4/7/2012: 9:53 pm: Java

At work we have a Java-based service that caches a very large amount of data. I spend a lot of time optimizing performance and memory usage for this service. The amount of memory it uses at runtime to cache a sufficient amount of data for performance reasons is now reaching the the 32 GB boundary.

One downside of using a 64-bit JVM is that the object pointers used by the JVM to reference objects would normally need to increase from 4 bytes (32 bits) to 8 bytes (64 bits). But, if the heap is under 32 GB, the JVM can take a shortcut because it knows that the offset will always fit in 4 bytes.

The JVM argument -XX:+UseCompressedOops was added to force the JVM to use compressed ordinary object pointers whenever possible. In Java 6 Update 23, the JVM was updated to enable Compressed Oops by default. Compressed Oops works very well for heaps up to about 26 GBs, but can still be advantageous for larger heaps.

However, I found that with Java 6 Update 24, Compressed Oops are not used at times when they could be, even if you specify -XX:+UseCompressedOops.

Specifically, I was using a 31.7 GB heap and my service was unexpectedly running out of memory. On one of our other systems, the heap for the same service reached only 26 GB after its large internal cache was fully loaded. After a lot of investigation that weekend, I discovered that the working system was on Java 6 Update 26. I downgraded it to Update 24 and easily reproduced the problem.

I had previously done a lot of testing to see what our penalty was for crossing the 32 GB heap boundary and found that it was about 8 GB. That’s actually not too bad, as general estimates I had heard from others ranged from 30-50%. This is probably due to the fact the objects we are caching mostly have only primitive data types as fields.

I highly recommend the Everything I Ever Learned About JVM Performance Tuning @Twitter slides and presentation for more info on JVM tuning. Or read Andrew’s summary of Attila’s talk.

By reducing the cache size on the production server enough to not blow out the heap, I confirmed that the heap size when using 1.6.0.24 was about 8 GB higher than when using 1.6.0.26. JVM, meet smoking gun.

The release notes for 1.6.0.26 references a compressedoops related bug fix that may have resulted in this feature now working as described. I read through all of the many bugs fixed in that release and it seems to be the most likely candidate.

3/6/2012: 11:20 pm: MySQL

At work today I ran into a new reason for not keeping open MySQL connections for a long time. It involves dynamic session variables like long_query_time.

I wanted to capture a couple of hours worth of all queries in the slow query log so I could analyze them with pt-query-digest from the excellent Percona Toolkit. So, I used

set global long_query_time=0;

After a couple of hours I had a lot of data. I discovered later that I was actually missing some of the early queries.

Then I set long_query_time back to 1 so only queries longer than 1 second would be logged. To my initial amazement, lots of very short queries continued to be logged to the slow query log.
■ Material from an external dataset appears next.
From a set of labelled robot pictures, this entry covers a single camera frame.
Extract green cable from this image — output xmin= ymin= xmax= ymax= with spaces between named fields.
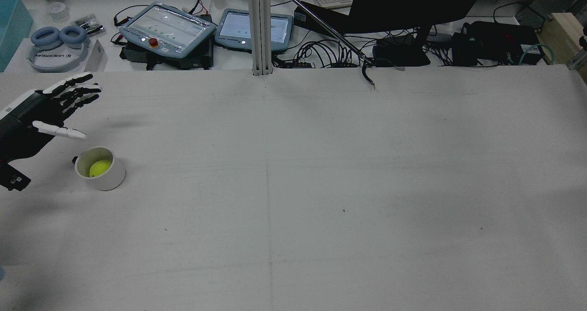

A little research turned up the fact that the long_query_time session variable for a connection is initialized from the global variable only when a connection is opened. So, any connections that were open when I set long_query_time to 0 continued on as if it were still set to 1. Therefore I missed capturing those queries.

Worse, though, is that some of our code uses connection pools that can keep alive connections for a few hours. Short queries on those connections continued to be written to the slow query log after I set long_query_time = 1. Fortunately, I was tailing the slow query log, so I noticed this before it got too big. At this point, you can temporarily disable slow query logging, let it go and hope those connections don’t last too much longer, or go all club and hammer on the connections and kill them and hope your code handles it gracefully. The last one generally isn’t so great of an idea for a production app.

As I mentioned above, my slow query log capture didn’t include sub-second queries from connections that were open when I set long_query_time to 0. That would obviously affect the results of my analysis by leaving out the queries from long-lived connections.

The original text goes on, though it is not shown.